▸ TO DO: Print the lines that run from the line with "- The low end" to the line with "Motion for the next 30", keeping both end lines, exactly as they appear in the entries below, and nothing else.

▸ RECORDS FOR THIS EXERCISE:
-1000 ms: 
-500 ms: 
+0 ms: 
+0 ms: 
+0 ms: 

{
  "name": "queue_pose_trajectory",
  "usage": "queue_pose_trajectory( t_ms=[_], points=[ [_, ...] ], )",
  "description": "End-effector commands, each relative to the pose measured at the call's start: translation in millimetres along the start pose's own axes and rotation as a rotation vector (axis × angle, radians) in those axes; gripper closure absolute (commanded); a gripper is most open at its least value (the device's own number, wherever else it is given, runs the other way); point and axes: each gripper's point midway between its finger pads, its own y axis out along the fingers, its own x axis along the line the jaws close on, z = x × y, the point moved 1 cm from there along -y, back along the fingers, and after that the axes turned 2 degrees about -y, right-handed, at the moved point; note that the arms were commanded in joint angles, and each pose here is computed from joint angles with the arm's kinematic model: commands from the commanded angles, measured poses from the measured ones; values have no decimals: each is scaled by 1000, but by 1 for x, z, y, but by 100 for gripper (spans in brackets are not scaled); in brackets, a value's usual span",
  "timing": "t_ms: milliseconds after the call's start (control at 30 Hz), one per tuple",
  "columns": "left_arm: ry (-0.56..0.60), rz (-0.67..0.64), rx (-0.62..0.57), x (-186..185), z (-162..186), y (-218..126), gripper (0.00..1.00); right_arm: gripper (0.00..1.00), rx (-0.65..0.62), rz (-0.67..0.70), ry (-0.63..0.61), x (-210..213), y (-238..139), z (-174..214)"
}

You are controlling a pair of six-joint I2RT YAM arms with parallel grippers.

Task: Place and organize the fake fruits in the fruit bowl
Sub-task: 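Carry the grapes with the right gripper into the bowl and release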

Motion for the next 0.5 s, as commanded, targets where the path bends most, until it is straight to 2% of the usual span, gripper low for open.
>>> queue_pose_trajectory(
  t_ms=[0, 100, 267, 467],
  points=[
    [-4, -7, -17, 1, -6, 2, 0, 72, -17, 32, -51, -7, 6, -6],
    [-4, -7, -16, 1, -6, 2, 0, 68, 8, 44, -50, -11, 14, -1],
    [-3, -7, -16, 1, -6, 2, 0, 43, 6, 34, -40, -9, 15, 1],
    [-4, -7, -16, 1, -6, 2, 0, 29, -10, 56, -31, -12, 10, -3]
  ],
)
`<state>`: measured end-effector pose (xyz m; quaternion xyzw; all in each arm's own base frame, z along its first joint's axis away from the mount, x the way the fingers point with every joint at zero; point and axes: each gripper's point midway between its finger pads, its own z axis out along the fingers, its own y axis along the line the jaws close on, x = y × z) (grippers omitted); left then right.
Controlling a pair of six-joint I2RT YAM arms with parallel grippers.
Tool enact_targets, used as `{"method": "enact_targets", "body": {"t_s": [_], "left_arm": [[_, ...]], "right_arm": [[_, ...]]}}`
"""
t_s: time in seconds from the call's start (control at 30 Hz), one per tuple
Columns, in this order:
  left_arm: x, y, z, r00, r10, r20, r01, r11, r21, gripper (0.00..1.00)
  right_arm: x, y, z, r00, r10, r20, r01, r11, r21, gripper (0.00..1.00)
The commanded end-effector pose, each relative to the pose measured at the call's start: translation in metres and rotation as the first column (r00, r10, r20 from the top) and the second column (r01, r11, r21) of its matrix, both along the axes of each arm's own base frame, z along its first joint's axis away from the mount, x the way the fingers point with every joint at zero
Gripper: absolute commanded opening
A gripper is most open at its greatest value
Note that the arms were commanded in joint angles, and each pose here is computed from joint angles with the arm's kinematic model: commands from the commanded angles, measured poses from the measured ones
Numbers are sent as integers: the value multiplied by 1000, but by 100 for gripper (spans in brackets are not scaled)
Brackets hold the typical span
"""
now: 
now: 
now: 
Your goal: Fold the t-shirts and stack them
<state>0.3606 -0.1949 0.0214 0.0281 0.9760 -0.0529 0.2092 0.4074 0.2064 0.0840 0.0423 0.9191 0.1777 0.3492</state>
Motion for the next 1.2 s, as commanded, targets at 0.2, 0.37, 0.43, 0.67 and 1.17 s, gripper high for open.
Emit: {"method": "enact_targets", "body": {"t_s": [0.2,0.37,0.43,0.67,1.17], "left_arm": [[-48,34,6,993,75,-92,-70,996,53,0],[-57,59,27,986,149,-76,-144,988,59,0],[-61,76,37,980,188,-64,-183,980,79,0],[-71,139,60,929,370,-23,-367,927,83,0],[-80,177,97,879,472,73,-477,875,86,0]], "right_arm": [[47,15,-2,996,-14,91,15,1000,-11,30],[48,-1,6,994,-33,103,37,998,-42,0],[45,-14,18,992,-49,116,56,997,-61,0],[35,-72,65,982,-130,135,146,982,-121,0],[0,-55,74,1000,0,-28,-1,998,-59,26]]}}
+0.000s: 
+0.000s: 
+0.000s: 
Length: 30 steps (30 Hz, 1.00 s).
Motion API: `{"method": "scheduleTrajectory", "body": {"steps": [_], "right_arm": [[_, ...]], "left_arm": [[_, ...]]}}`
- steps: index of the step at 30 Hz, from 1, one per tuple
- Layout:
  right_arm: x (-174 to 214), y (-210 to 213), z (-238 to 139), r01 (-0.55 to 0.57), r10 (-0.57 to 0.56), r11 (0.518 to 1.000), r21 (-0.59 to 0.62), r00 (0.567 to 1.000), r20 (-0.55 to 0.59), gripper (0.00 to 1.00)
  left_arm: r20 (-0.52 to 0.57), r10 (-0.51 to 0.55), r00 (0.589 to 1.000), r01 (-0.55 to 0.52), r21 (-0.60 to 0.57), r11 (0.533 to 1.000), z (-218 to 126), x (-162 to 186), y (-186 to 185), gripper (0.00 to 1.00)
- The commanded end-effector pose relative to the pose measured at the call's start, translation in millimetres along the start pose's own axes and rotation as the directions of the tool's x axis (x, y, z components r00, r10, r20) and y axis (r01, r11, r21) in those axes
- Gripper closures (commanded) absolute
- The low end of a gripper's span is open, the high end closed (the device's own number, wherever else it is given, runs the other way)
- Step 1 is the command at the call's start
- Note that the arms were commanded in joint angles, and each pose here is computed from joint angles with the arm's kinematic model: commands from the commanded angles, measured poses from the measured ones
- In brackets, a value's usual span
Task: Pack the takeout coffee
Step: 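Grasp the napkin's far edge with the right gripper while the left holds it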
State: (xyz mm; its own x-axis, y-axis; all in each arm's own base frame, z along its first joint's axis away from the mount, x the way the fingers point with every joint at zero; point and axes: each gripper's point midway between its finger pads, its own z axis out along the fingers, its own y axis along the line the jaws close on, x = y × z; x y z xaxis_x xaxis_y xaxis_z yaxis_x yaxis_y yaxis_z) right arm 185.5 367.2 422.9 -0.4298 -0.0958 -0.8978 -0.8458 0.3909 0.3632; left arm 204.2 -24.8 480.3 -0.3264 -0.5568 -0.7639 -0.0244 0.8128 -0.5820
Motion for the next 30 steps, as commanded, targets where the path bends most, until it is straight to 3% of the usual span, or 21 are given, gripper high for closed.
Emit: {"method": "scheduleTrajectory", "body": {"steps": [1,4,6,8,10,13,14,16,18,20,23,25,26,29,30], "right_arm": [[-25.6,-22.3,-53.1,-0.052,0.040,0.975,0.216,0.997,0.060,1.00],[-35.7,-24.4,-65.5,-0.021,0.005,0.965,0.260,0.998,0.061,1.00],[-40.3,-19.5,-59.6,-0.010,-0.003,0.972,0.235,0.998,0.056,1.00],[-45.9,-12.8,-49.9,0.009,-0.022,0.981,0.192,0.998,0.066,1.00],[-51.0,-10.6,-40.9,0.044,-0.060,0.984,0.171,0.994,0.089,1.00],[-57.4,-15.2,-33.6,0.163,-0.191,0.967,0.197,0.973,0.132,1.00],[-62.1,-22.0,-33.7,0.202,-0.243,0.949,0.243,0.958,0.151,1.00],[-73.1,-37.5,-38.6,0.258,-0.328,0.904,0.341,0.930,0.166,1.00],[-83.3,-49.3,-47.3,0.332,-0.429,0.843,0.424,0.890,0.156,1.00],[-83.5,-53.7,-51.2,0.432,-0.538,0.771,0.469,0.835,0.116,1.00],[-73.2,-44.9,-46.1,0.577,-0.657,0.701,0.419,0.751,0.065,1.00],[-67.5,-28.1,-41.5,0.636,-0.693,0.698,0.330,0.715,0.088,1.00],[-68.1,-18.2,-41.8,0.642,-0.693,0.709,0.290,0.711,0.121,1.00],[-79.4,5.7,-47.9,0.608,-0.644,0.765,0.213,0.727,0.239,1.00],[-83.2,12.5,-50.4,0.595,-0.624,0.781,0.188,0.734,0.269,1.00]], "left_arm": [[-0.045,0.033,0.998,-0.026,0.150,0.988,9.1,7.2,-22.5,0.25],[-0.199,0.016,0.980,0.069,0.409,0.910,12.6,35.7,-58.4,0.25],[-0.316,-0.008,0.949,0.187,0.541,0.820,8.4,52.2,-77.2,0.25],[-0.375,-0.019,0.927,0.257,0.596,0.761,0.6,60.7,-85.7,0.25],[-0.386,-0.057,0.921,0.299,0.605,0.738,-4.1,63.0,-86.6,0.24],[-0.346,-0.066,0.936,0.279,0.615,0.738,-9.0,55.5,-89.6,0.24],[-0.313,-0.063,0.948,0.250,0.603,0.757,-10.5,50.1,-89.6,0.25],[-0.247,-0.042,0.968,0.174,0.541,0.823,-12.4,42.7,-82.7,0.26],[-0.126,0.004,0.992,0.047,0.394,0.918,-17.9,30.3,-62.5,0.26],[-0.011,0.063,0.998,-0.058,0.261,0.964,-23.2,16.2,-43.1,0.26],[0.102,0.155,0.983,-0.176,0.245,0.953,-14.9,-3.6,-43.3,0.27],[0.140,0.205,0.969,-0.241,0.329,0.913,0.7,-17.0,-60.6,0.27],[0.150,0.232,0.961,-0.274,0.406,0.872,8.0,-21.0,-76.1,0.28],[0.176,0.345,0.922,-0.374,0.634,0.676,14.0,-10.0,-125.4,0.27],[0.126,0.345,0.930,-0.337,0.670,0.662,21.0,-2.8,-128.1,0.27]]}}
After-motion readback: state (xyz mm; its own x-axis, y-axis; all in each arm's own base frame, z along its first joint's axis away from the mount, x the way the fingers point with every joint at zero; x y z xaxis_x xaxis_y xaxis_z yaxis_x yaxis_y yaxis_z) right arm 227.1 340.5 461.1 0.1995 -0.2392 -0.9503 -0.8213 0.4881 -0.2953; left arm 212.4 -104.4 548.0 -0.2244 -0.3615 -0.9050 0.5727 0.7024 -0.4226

▸ THE COMPLETED TASK:
- The low end of a gripper's span is open, the high end closed (the device's own number, wherever else it is given, runs the other way)
- Step 1 is the command at the call's start
- Note that the arms were commanded in joint angles, and each pose here is computed from joint angles with the arm's kinematic model: commands from the commanded angles, measured poses from the measured ones
- In brackets, a value's usual span
Task: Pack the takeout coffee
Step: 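Grasp the napkin's far edge with the right gripper while the left holds it
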State: (xyz mm; its own x-axis, y-axis; all in each arm's own base frame, z along its first joint's axis away from the mount, x the way the fingers point with every joint at zero; point and axes: each gripper's point midway between its finger pads, its own z axis out along the fingers, its own y axis along the line the jaws close on, x = y × z; x y z xaxis_x xaxis_y xaxis_z yaxis_x yaxis_y yaxis_z) right arm 185.5 367.2 422.9 -0.4298 -0.0958 -0.8978 -0.8458 0.3909 0.3632; left arm 204.2 -24.8 480.3 -0.3264 -0.5568 -0.7639 -0.0244 0.8128 -0.5820
Motion for the next 30 steps, as commanded, targets where the path bends most, until it is straight to 3% of the usual span, or 21 are given, gripper high for closed.

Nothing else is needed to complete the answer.